2.  Cigarette paper used in light cigarettes is more porous than the paper used in regular cigarettes. This is to allow chemicals in smoke to exit through the paper before reaching the smoker's mouth. That said, the chemicals are still in the air around the smoker, and if in an enclosed space, will be inhaled as secondhand smoke.  

The porous paper also burns faster, so the time the cigarette is lit is shortened. 

3.  The addition of tiny, perforated holes in the cigarette filter let air be inhaled along with tobacco smoke, thus diluting it. However, many people unwittingly cover the holes with their fingers when holding the cigarette, defeating the purpose. And others deliberately cover the pinholes because the diluted smoke doesn't offer a satisfying smoking experience.

They also may take bigger puffs and smoke a few extra cigarettes per day to compensate for the lower nicotine yield.

Are Light Cigarettes Still Sold in the United States?

The Family Smoking Prevention and Tobacco Control Act of 2009 granted the U.S. Food and Drug Administration the power to regulate tobacco products.  

One of the first actions taken was to limit how cigarette companies are able to describe their products. They can no longer use the terms "light", "low" and "mild" on cigarette packaging, because science does not support this claim, and it misleads the public.

Tobacco companies are invested in casting their products in the most positive light possible, so losing the ability to brand cigarettes as light or mild was a blow.

Sneakily, many have taken to color coding cigarette packaging today to trigger the "light" concept for smokers who used to buy these same brands (usually with the same colors) in the past. Camel Lights are now Camel Blues, and Marlboro Ultralights are now Marlboro Silver, for instance.

Elsewhere in the world, "light" cigarettes are still available.

What Does Science Say About Light Cigarettes?

A report from the National Cancer Institute (NCI) concluded that light cigarettes do not represent any benefit to a smoker's health.  People who switch to light cigarettes from regular cigarettes are exposed to the same toxic chemicals and are at the same risk for the diseases related to smoking.

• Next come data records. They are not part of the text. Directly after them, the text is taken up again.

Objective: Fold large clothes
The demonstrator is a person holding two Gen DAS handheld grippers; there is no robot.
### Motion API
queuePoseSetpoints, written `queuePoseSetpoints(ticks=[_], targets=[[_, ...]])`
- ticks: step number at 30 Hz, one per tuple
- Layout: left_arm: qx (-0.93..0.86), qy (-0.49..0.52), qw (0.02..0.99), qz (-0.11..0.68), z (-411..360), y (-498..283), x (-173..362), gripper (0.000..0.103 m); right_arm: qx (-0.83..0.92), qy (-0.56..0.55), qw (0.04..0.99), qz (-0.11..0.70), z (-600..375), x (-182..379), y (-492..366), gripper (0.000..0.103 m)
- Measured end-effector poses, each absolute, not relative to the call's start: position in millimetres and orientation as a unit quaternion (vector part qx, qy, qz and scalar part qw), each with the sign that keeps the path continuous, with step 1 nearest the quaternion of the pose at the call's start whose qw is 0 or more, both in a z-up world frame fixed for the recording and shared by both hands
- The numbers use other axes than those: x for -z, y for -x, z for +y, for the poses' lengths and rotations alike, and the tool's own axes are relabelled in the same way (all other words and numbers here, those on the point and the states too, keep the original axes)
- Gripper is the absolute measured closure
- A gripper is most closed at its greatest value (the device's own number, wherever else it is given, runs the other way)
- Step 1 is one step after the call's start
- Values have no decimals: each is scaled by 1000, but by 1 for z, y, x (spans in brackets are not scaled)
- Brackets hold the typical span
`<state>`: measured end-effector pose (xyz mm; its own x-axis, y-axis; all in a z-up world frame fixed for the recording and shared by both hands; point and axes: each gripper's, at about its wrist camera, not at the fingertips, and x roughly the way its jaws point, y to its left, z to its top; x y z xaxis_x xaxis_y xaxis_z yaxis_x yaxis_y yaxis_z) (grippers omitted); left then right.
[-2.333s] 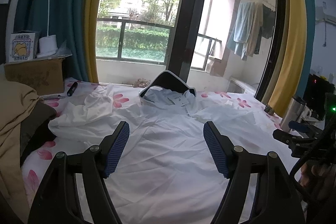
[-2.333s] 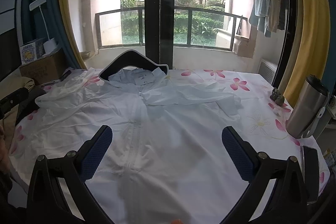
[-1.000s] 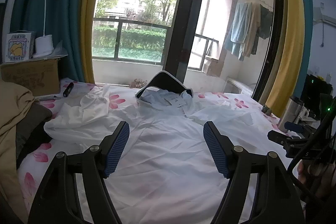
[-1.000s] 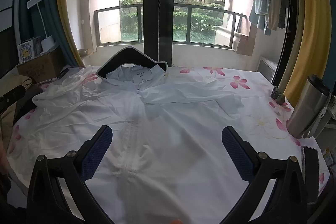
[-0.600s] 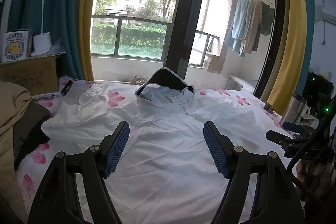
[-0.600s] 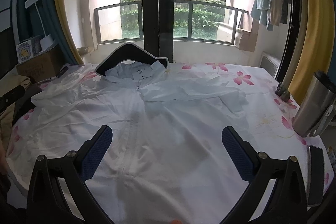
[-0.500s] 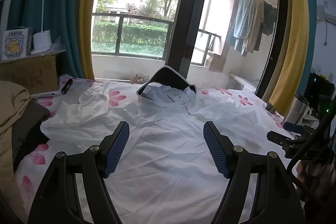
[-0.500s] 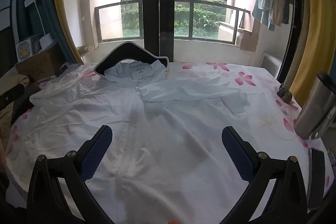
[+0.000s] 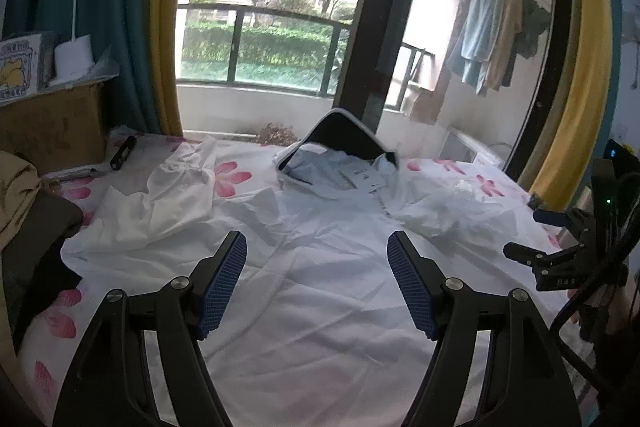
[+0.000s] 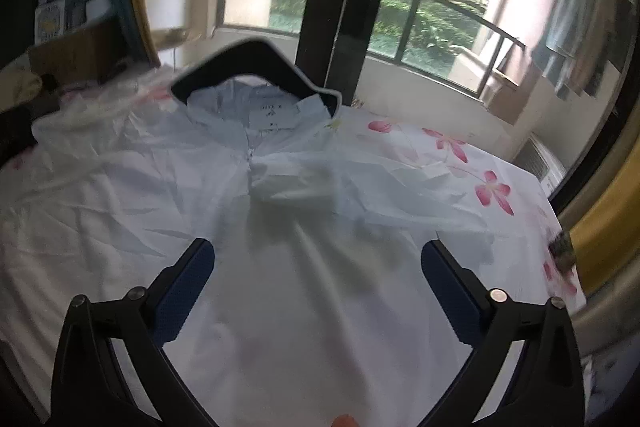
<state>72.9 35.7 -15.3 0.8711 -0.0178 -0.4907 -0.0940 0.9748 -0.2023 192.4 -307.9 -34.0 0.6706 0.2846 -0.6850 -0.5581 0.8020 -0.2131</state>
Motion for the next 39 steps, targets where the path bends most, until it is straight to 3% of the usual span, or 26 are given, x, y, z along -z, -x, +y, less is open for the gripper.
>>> queuePoseSetpoints(ticks=[3,15,20,22,25,39], targets=[[-25,118,956,266,44,-86,23,27,-253,228,875,344,-300,42,-209,41],[-46,130,944,300,71,-119,46,27,-292,289,829,378,-250,86,-254,44],[-50,142,938,312,78,-127,56,27,-299,290,822,389,-248,96,-270,56],[-47,139,938,314,79,-130,57,27,-300,271,825,394,-252,94,-278,86],[-46,133,940,310,80,-129,54,27,-295,250,837,388,-258,87,-284,99],[-58,140,947,282,100,-100,39,27,-323,226,859,326,-215,33,-258,102]])
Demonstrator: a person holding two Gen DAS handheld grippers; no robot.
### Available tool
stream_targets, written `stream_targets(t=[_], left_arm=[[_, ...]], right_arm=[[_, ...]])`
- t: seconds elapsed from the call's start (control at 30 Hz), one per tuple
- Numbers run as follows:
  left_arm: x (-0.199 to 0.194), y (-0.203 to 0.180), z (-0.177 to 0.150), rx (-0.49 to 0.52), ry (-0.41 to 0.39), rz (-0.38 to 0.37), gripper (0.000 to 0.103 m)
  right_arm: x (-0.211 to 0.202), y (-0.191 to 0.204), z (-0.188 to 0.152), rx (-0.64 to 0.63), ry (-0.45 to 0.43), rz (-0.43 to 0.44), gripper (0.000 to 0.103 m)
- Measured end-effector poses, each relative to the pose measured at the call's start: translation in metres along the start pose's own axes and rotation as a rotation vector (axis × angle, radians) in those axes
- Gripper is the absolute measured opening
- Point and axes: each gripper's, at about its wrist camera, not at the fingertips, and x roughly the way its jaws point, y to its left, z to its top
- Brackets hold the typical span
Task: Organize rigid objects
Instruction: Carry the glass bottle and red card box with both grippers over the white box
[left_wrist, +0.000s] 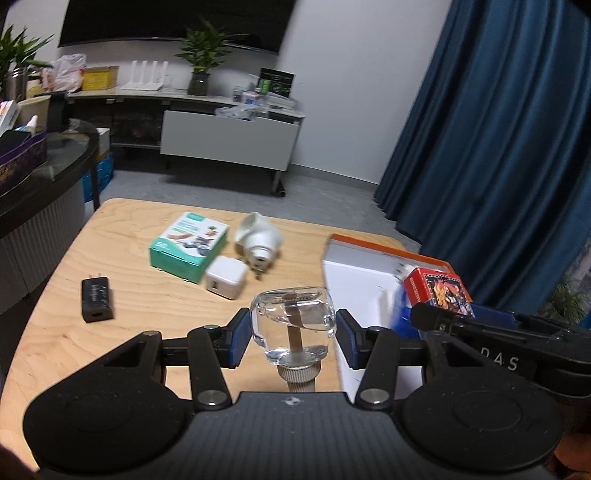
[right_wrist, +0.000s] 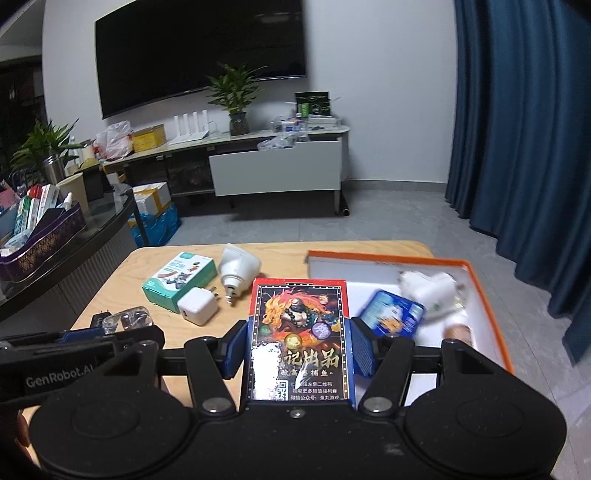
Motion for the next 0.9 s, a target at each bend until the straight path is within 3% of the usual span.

There Is No Such Thing as a Safe Cigarette

Light cigarettes do not reduce the health risks of smoking. The only way to reduce your risk, and the risk to others around you, is to stop smoking completely.

Here's the good news: Smokers who quit before age 50 cut their risk of dying in half over the next 15 years compared to people who keep smoking.

Quitting also decreases your risk of lung cancer, heart attacks, stroke, and chronic lung disease.